* _About this exercise_
Among the lines of the data, copy those that hold "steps".

○ ○ ○ ○

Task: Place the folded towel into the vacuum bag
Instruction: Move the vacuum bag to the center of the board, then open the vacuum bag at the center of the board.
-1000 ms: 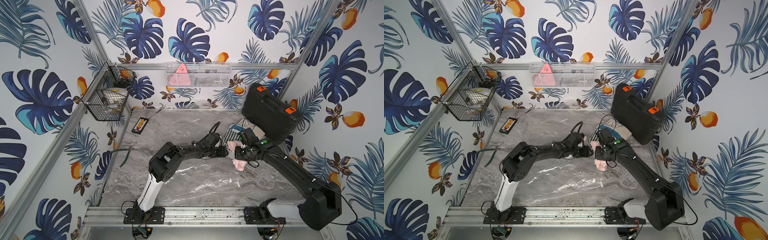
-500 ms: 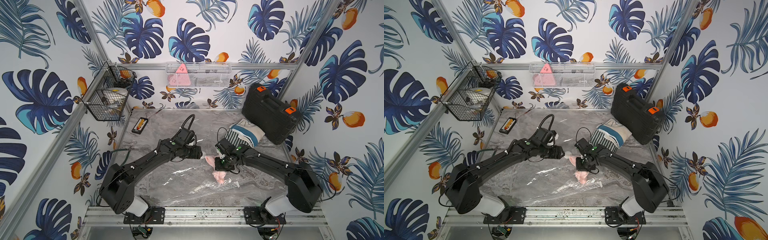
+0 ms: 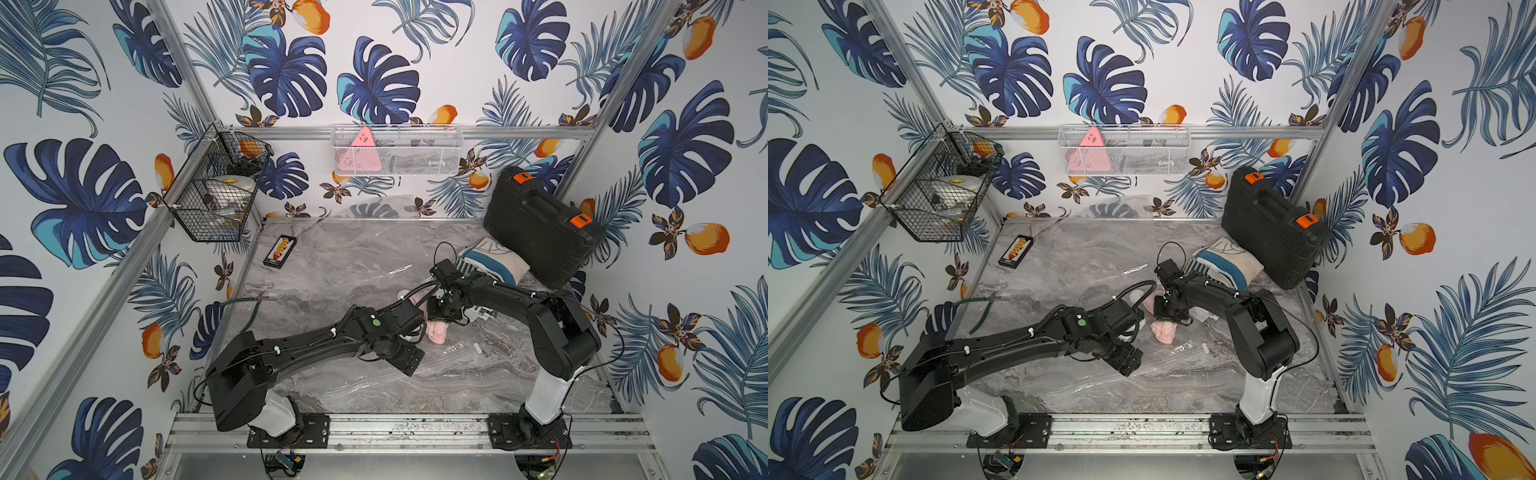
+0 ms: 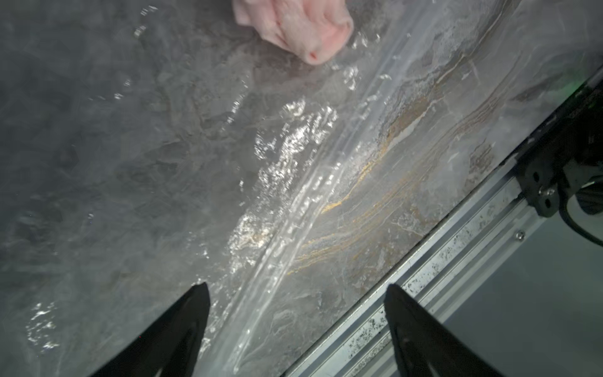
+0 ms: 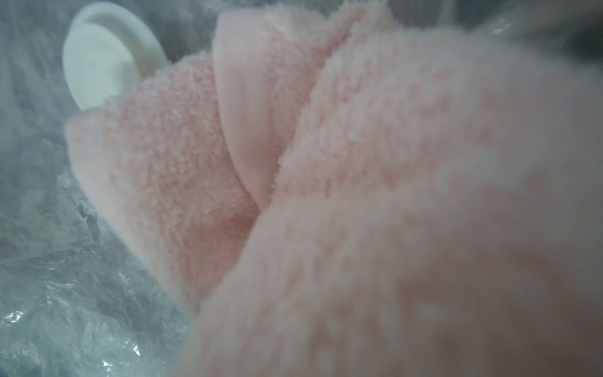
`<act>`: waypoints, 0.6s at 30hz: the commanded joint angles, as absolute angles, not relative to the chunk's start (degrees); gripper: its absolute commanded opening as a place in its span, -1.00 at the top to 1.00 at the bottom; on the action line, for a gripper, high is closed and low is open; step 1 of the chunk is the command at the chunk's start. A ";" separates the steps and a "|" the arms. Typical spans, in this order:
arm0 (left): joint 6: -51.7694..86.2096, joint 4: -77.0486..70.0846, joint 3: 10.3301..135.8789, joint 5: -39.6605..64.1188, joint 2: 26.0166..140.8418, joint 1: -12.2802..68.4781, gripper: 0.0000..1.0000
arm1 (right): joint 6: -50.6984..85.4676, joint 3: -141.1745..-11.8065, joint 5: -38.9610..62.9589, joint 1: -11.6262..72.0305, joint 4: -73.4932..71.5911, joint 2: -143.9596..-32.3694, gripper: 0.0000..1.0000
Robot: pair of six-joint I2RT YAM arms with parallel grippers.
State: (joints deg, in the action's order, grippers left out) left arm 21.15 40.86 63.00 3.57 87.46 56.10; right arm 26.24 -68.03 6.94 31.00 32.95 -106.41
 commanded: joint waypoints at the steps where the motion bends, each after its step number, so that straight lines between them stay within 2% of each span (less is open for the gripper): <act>1: 16.08 44.86 64.56 -0.33 90.03 58.08 -0.77 | 23.87 -68.35 1.40 30.28 35.57 -108.63 0.72; 12: 5.88 51.14 67.42 -9.93 99.56 59.33 -0.73 | 21.59 -67.23 2.37 28.11 35.86 -109.07 0.72; 18: 4.48 49.88 65.41 -10.59 101.81 58.00 -0.54 | 20.59 -67.93 1.68 27.84 36.47 -110.11 0.73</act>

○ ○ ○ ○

* _Output below_
`<act>`: waypoints, 0.6s at 30hz: the commanded joint angles, as absolute angles, not relative to the chunk's start (degrees); gripper: its absolute commanded opening as a place in its span, -1.00 at the top to 1.00 at the bottom; on the action line, for a gripper, high is closed and low is open; step 1 of the chunk is the command at the chunk's start. A ";" separates the steps and a "|" the arms. Typical spans, in this order:
 commanded: joint waypoints at the steps where the motion bends, each after its step number, so that straight lines between them stay within 2% of each span (less is open for the gripper): <act>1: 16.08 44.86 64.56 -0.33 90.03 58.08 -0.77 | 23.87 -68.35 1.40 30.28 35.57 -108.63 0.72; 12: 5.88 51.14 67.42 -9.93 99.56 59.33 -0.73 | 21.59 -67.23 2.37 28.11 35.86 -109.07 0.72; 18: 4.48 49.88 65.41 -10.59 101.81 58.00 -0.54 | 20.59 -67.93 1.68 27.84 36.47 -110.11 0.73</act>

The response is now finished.